__WHAT THE EXERCISE ASKS__
The answer must be every line from the entries below that includes "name".

__INPUT DATA__

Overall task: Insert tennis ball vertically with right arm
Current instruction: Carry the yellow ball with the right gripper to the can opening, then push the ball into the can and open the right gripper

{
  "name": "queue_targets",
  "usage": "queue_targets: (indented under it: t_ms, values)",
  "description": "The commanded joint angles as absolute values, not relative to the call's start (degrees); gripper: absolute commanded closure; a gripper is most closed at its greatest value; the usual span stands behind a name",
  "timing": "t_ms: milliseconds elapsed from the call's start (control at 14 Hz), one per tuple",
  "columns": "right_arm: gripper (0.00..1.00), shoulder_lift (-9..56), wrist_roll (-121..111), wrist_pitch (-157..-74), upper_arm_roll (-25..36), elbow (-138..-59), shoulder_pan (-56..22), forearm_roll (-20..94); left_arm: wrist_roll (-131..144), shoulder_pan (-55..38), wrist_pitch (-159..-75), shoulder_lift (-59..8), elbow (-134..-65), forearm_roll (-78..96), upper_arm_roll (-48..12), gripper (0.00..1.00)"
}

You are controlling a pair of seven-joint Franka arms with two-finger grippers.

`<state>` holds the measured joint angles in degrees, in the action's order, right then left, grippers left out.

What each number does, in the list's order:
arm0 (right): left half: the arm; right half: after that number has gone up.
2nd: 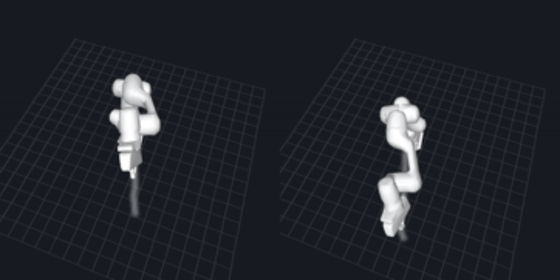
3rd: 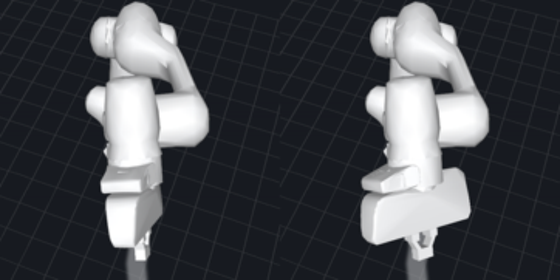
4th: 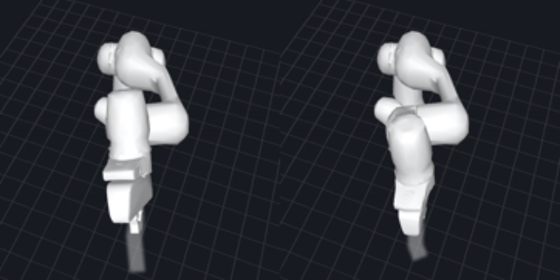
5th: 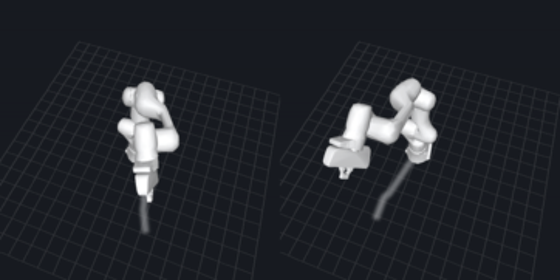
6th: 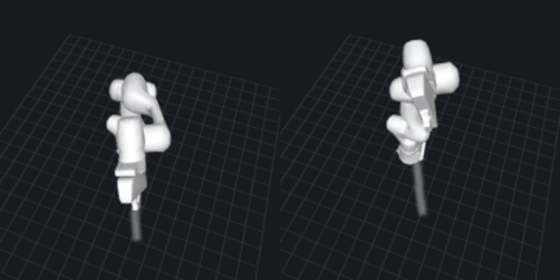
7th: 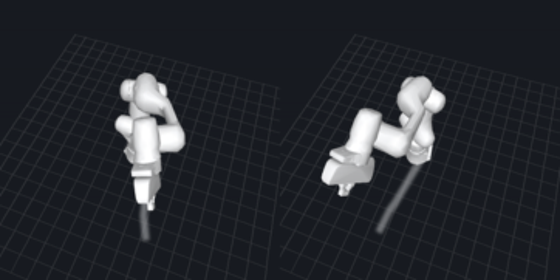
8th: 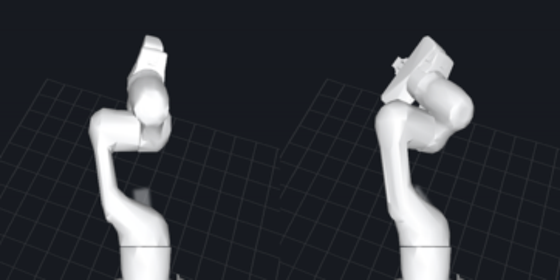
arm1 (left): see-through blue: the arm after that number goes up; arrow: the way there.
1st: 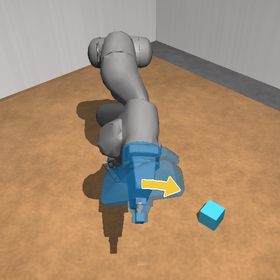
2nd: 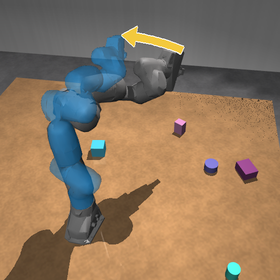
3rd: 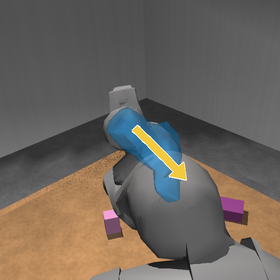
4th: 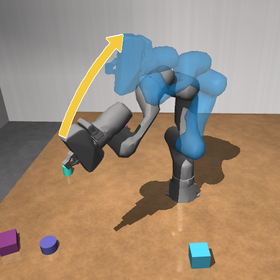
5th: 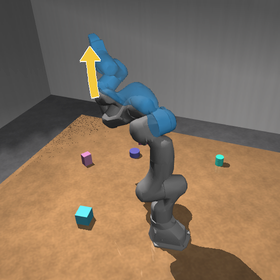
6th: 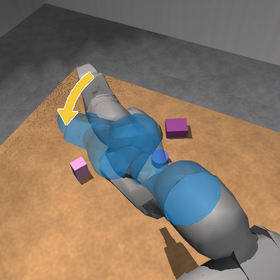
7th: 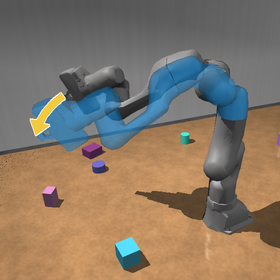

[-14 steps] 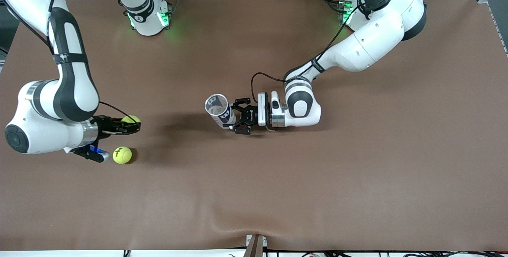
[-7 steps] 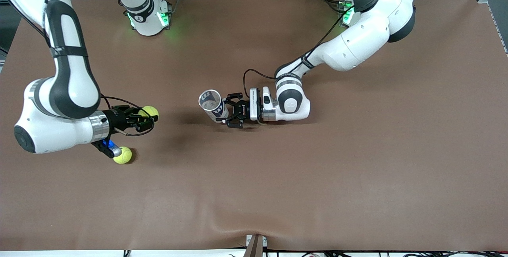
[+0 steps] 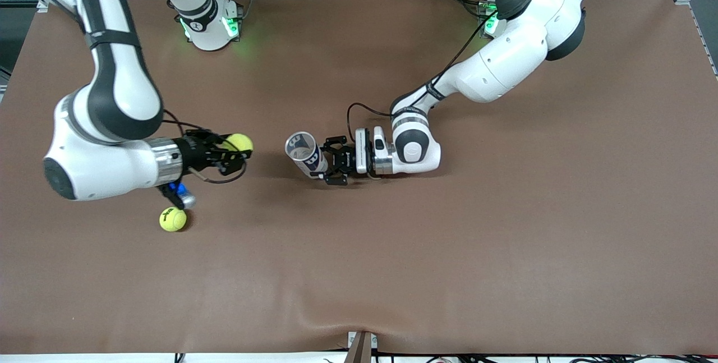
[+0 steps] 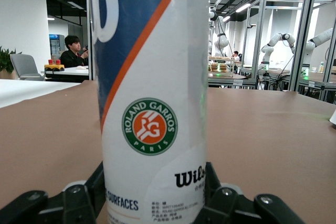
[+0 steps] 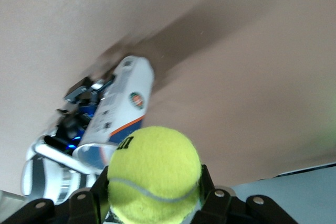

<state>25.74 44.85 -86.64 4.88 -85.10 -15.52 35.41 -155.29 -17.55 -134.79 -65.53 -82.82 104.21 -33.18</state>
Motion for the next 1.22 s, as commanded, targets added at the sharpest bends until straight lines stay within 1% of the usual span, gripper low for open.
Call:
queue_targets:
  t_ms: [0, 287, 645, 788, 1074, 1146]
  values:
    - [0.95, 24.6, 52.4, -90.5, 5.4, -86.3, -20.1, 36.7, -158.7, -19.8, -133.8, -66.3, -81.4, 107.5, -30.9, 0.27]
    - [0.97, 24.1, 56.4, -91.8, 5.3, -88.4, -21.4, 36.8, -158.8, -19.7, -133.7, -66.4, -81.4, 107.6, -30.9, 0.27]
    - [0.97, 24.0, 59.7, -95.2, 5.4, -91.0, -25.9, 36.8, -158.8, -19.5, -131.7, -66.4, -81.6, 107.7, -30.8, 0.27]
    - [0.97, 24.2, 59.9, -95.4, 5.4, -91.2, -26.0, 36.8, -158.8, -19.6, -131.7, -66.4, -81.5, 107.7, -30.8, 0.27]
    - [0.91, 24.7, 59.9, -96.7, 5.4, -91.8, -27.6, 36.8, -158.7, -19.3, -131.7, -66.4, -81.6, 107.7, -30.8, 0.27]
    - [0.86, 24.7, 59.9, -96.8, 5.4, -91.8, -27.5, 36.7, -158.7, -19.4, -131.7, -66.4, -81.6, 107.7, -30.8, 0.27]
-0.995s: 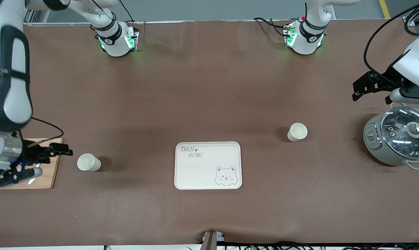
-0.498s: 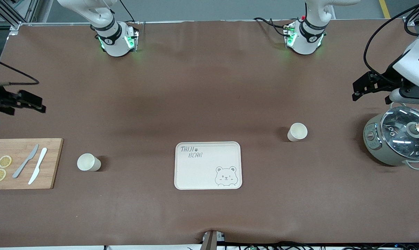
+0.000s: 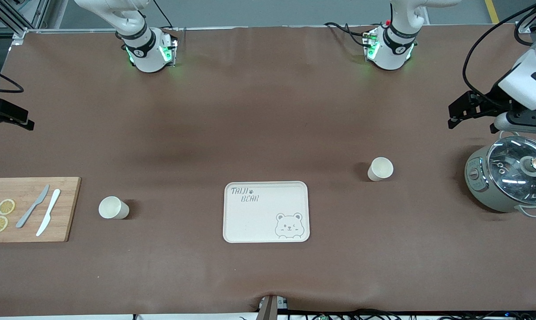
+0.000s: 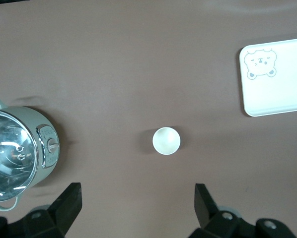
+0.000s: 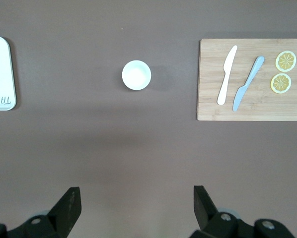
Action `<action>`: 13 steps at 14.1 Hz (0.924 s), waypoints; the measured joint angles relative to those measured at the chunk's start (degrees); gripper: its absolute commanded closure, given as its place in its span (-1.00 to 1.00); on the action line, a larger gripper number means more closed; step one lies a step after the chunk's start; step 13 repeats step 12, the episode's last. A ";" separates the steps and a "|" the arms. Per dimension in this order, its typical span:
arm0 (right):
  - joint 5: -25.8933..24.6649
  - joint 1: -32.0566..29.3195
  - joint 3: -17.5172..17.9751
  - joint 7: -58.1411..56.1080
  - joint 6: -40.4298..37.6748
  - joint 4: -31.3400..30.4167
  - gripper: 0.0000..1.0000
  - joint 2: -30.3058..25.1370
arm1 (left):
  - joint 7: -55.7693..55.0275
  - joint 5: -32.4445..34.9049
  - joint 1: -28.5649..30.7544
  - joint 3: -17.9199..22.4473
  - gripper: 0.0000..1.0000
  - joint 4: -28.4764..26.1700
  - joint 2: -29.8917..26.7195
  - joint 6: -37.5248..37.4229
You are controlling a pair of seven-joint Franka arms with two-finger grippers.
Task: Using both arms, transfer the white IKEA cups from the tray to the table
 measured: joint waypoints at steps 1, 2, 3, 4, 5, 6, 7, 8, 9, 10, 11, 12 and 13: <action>-0.02 0.00 0.02 0.00 0.15 0.03 -1.00 -0.02 | 0.00 0.02 -0.03 -0.10 -1.00 0.00 0.00 -0.01; -0.07 0.00 0.02 0.00 0.30 0.12 -1.00 -0.02 | 0.00 0.05 -0.02 -0.10 -1.00 0.00 0.00 -0.02; -0.10 0.00 0.02 0.01 0.43 0.21 -1.00 -0.03 | 0.00 0.06 0.01 -0.09 -1.00 0.00 0.00 -0.03; -0.11 -0.01 0.01 0.02 0.63 0.24 -1.00 -0.03 | 0.00 0.06 0.04 -0.09 -1.00 0.00 0.00 -0.06; -0.12 -0.02 -0.01 0.02 0.95 0.24 -1.00 -0.03 | 0.00 0.07 0.07 -0.07 -1.00 0.00 0.02 -0.09; -0.13 -0.02 -0.03 0.02 1.09 0.24 -1.00 -0.03 | 0.00 0.07 0.08 -0.06 -1.00 0.00 0.05 -0.13; -0.16 -0.03 -0.05 0.02 1.12 0.24 -1.00 -0.02 | 0.00 0.07 0.07 -0.07 -1.00 0.00 0.08 -0.16; -0.23 -0.03 -0.06 0.02 1.12 0.24 -1.00 -0.01 | 0.00 0.07 0.07 -0.06 -1.00 0.00 0.10 -0.16; -0.32 -0.03 -0.06 0.02 1.12 0.24 -1.00 0.00 | 0.00 0.07 0.07 -0.06 -1.00 0.00 0.11 -0.17; -0.40 -0.03 -0.07 0.02 1.18 0.24 -1.00 0.00 | 0.00 0.07 0.07 -0.06 -1.00 0.00 0.11 -0.17; -0.44 -0.04 -0.09 0.03 1.35 0.30 -1.00 0.01 | 0.00 0.07 0.08 -0.06 -1.00 0.00 0.12 -0.17; -0.46 -0.09 -0.11 0.05 1.53 0.42 -1.00 0.00 | 0.00 0.07 0.09 -0.05 -1.00 0.00 0.13 -0.18; -0.46 -0.09 -0.11 0.05 1.53 0.42 -1.00 0.00 | 0.00 0.07 0.09 -0.05 -1.00 0.00 0.13 -0.18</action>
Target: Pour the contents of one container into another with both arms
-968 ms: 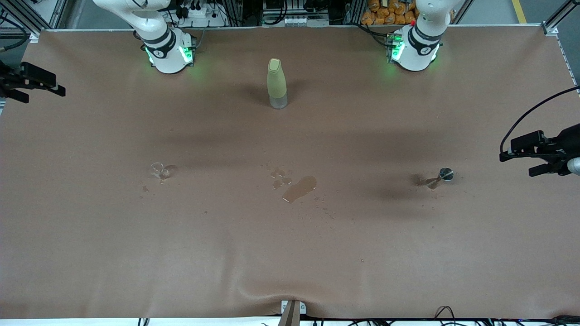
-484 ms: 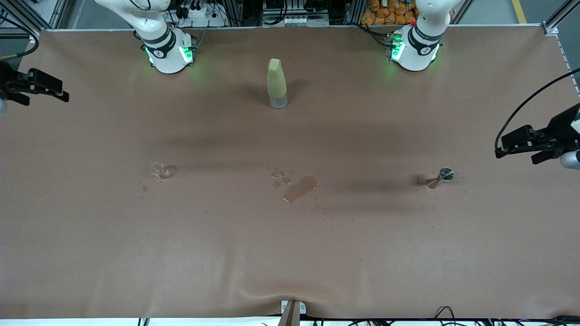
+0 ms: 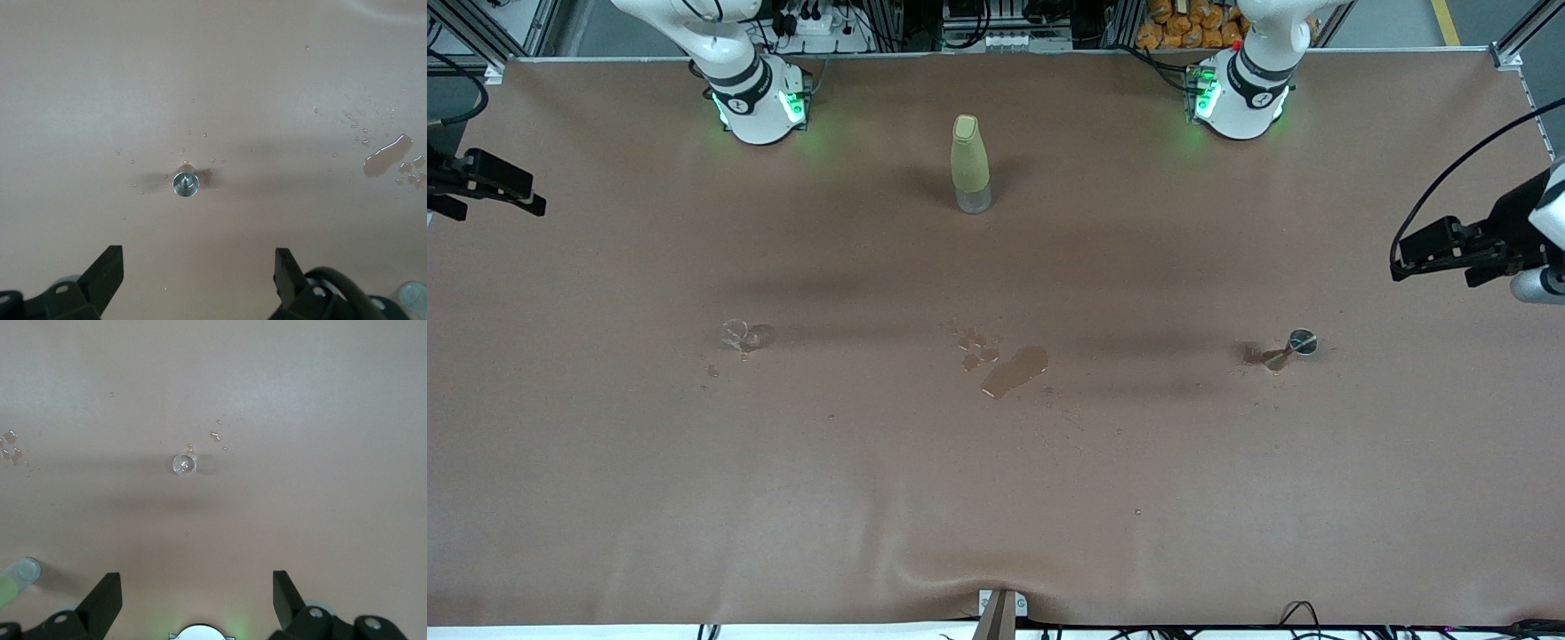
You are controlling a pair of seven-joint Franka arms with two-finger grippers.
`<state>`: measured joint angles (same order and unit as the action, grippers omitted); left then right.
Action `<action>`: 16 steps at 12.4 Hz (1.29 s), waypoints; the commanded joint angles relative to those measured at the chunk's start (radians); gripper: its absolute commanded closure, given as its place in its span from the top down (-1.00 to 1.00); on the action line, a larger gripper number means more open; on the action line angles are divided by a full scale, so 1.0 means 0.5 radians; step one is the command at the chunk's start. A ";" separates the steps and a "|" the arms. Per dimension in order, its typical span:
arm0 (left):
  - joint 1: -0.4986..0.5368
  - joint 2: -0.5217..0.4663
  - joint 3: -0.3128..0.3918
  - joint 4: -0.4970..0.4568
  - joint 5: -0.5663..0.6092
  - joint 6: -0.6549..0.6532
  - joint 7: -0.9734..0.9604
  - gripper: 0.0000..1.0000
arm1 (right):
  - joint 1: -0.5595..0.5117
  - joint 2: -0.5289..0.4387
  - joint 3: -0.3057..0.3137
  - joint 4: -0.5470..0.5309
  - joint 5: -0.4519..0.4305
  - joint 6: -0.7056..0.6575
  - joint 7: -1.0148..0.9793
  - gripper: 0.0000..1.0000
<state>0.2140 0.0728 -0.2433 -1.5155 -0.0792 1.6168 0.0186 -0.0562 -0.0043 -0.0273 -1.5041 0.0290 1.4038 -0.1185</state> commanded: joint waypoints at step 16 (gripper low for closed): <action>-0.591 -0.173 0.459 -0.058 0.183 -0.104 -0.132 1.00 | 0.054 0.018 -0.044 0.011 -0.040 0.076 0.004 1.00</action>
<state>-0.0774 0.0046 -0.0150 -1.5445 0.0062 1.5650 -0.0280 -0.0478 0.0039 -0.0375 -1.5041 0.0267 1.4373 -0.1191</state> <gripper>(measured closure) 0.000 0.000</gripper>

__ANSWER FOR THIS EXERCISE__
  "name": "queue_targets",
  "description": "The commanded joint angles as absolute values, not relative to the call's start (degrees); gripper: absolute commanded closure; a gripper is most closed at its greatest value; the usual span stands behind a name",

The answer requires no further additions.